**Your task:**
Hunt through the lines below for the string "base" and copy each one that has it.

**Given data:**
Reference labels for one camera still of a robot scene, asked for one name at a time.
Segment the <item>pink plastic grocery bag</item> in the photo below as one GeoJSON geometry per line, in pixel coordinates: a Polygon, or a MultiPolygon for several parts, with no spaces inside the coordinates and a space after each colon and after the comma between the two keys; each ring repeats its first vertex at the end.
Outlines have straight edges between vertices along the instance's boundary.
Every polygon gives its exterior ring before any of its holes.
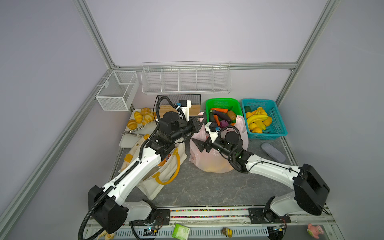
{"type": "MultiPolygon", "coordinates": [[[[241,133],[243,140],[243,149],[247,150],[249,146],[249,138],[247,135],[247,128],[245,126],[245,118],[237,115],[236,123],[234,125],[241,133]]],[[[206,133],[205,125],[202,126],[198,133],[193,134],[192,139],[205,141],[209,137],[206,133]]],[[[221,155],[219,151],[211,149],[209,152],[204,150],[200,152],[196,144],[190,140],[190,162],[202,171],[210,173],[223,174],[232,171],[234,168],[227,160],[227,155],[221,155]]]]}

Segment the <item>white canvas tote bag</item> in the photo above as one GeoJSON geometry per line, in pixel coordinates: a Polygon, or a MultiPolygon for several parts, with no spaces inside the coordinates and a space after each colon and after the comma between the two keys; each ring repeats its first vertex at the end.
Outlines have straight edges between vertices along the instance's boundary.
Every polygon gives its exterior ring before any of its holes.
{"type": "MultiPolygon", "coordinates": [[[[149,134],[146,134],[137,138],[134,146],[125,156],[119,173],[128,167],[134,158],[138,157],[141,145],[149,136],[149,134]]],[[[180,171],[180,166],[186,158],[187,154],[185,143],[177,143],[176,153],[171,152],[168,154],[167,157],[160,162],[160,164],[156,165],[144,176],[144,178],[138,183],[137,187],[149,200],[154,200],[162,188],[176,178],[180,171]]]]}

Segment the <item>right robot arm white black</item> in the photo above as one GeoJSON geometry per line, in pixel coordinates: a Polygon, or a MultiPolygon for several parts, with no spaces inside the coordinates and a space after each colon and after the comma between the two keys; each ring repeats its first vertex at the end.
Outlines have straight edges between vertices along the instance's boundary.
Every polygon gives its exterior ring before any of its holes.
{"type": "Polygon", "coordinates": [[[257,217],[266,223],[275,223],[284,216],[304,211],[313,216],[325,212],[329,186],[311,165],[301,167],[289,166],[261,158],[243,148],[239,130],[234,126],[213,132],[206,127],[209,134],[205,141],[192,138],[200,152],[218,151],[226,156],[230,165],[243,174],[256,174],[277,181],[289,188],[291,192],[269,198],[257,217]]]}

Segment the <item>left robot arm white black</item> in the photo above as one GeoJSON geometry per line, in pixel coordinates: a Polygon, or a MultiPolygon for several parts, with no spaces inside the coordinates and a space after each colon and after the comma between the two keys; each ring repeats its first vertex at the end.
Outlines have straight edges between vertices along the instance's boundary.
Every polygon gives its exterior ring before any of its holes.
{"type": "Polygon", "coordinates": [[[90,218],[99,223],[102,232],[116,232],[126,221],[154,221],[156,206],[146,201],[127,204],[126,198],[135,186],[168,154],[175,151],[180,139],[198,133],[207,120],[207,115],[189,116],[185,100],[174,104],[167,96],[159,98],[155,105],[157,125],[143,142],[139,155],[117,177],[102,187],[93,186],[88,192],[88,212],[78,231],[78,239],[84,239],[84,231],[90,218]]]}

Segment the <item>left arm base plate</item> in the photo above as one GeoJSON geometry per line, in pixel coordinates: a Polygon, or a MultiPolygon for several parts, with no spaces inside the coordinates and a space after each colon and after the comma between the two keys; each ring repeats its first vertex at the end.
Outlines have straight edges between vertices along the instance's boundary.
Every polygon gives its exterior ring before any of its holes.
{"type": "Polygon", "coordinates": [[[170,209],[156,209],[151,211],[145,220],[133,221],[133,226],[168,226],[171,220],[170,209]]]}

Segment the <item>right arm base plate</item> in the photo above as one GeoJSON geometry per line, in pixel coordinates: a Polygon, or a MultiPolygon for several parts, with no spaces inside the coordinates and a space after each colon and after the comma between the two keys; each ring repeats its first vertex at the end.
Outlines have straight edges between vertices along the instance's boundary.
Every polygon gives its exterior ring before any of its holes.
{"type": "Polygon", "coordinates": [[[264,208],[248,208],[249,218],[252,224],[289,224],[291,218],[289,215],[278,216],[270,210],[265,212],[264,208]]]}

**Worked solution:**
Segment the <item>left arm base plate</item> in the photo above as one GeoJSON geometry per line, in pixel coordinates: a Polygon, or a MultiPolygon for several parts, with no spaces inside the coordinates and a space after each colon and after the comma between the two keys; each ring repeats its first vertex at the end.
Segment the <item>right arm base plate</item> in the photo above as one GeoJSON geometry per line, in pixel coordinates: a Polygon, or a MultiPolygon for several parts, with no spaces inside the coordinates and a space after each colon and after the comma between the two keys; each ring repeats its first vertex at the end.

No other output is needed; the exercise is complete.